For a moment Gurronsevas said nothing as he tried to choose words that were right and at the same time would excuse him in advance for any hurt they might cause this strange being who had become his friend, then he said, “There is much I want to say to you, Creethar the First Hunter, and many questions I would like to ask. I have not asked them before now because, whenever I tried to do so, you grew angry and would not speak to me. Remrath will not speak to me either and, for reasons we do not understand, has forbidden the off-worlders to return to the mine. But now we have only a few hours left to talk together, and exchange questions and answers …”

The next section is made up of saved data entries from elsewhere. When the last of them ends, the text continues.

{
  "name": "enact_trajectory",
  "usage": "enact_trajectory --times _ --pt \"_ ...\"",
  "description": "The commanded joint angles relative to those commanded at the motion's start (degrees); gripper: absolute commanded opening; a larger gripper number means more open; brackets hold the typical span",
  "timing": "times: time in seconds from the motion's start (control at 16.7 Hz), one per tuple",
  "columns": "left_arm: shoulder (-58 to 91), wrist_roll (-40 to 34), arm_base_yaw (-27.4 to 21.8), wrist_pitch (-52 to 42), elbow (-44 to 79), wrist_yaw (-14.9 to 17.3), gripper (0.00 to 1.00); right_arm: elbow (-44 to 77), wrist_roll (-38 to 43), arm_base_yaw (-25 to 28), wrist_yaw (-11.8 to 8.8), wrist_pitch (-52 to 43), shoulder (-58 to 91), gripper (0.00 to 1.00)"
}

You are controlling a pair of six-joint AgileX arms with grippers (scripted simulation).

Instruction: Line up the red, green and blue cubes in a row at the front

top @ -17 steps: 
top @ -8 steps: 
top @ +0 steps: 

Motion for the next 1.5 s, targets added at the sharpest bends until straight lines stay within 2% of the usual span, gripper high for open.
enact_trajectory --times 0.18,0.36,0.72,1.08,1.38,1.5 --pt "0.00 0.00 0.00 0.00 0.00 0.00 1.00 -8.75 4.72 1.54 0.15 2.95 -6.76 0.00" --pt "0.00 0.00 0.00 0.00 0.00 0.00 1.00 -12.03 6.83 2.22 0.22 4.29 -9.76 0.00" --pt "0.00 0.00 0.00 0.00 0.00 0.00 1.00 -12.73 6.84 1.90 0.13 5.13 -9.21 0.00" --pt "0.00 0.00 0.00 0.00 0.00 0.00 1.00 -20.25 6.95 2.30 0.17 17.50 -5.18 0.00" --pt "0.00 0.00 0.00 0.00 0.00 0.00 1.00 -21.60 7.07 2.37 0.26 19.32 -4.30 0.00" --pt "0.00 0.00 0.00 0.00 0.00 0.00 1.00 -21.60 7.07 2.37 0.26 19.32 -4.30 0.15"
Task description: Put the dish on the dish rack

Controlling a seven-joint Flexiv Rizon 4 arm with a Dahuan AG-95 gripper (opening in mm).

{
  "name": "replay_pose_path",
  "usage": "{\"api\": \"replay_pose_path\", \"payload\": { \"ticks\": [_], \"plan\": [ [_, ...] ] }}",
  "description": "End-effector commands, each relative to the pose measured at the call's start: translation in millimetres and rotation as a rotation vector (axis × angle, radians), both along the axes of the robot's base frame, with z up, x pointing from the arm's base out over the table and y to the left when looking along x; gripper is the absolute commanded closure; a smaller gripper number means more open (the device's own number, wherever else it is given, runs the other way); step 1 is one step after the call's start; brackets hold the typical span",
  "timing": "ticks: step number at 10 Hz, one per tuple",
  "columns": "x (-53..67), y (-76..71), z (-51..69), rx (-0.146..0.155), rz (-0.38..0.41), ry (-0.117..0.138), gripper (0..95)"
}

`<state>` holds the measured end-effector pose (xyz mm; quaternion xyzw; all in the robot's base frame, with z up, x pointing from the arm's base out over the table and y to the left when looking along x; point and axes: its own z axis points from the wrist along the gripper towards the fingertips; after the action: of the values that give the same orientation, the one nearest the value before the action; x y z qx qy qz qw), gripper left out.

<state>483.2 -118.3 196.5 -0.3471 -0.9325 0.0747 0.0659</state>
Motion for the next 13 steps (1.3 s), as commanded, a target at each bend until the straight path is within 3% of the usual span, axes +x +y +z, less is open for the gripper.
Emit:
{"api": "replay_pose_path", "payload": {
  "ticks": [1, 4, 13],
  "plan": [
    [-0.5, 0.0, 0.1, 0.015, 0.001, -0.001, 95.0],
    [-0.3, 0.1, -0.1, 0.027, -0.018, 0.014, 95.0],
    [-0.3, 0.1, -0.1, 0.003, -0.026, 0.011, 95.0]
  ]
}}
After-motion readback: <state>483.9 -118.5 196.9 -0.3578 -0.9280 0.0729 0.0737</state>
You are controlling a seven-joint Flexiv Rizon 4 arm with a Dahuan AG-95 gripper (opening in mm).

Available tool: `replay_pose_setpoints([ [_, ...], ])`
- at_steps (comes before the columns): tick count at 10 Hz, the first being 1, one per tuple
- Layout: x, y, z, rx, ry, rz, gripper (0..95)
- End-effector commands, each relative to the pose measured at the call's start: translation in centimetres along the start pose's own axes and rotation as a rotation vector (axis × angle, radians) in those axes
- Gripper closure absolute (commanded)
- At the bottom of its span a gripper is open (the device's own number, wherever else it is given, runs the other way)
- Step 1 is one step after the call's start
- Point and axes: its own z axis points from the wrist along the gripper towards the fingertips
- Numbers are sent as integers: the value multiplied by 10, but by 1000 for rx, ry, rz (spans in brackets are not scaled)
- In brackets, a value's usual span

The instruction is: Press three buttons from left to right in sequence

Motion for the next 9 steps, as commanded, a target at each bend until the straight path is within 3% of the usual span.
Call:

“Be careful,” said Prilicla. “Creethar’s emotional radiation is changing, and not for the better.”“… Your wounds and infections are healed and clean,” he went on carefully, “and your physical condition is as good as we can make it. You will be returned to the mine before noon.”

Creethar’s body jerked suddenly against its restraints, something it had not done for many days, then became still. Its face turned suddenly towards Gurronsevas, but the eyes were tightly closed. What stupid piece of xenophobia or cultural conditioning, he wondered angrily, could cause such a severe reaction in a mind that he knew to be intelligent, civilized and in many ways admirable? He was not an empath, but Prilicla’s next words told him only what he already knew.

“The patient is becoming seriously disturbed,” said Prilicla urgently. “The feelings of friendship towards you are being negated by an upsurge of the background fear-anger-despair emotions that troubled it earlier. But it is fighting very hard to subdue those adverse feelings towards you. Can you say something that will help? Its distress is increasing.”

Gurronsevas sub-vocalized a word that he had been forbidden to speak as a child and had only rarely used as an adult. The patient’s reaction to what should have been good news was all wrong, and suddenly he felt both unsure of himself and angry that he was causing anguish to a friend without knowing how or why. In all other respects Creethar’s thought processes and conversation were normal, but in this one respect the Wem was totally alien. Or was it the medical team, or even Gurronsevas himself who in this single respect were alien, and if so how?

He was missing something, Gurronsevas felt sure, some essential difference that was both simple and vitally important. An idea was beginning to stir in the depths of his mind, but trying to coax it out into the light seemed only to drive it deeper. He wanted to ask Prilicla for advice, but he knew that if he bypassed the translator to do so, Creethar would think that he was keeping secrets from it, and that would not be the right thing to do just now.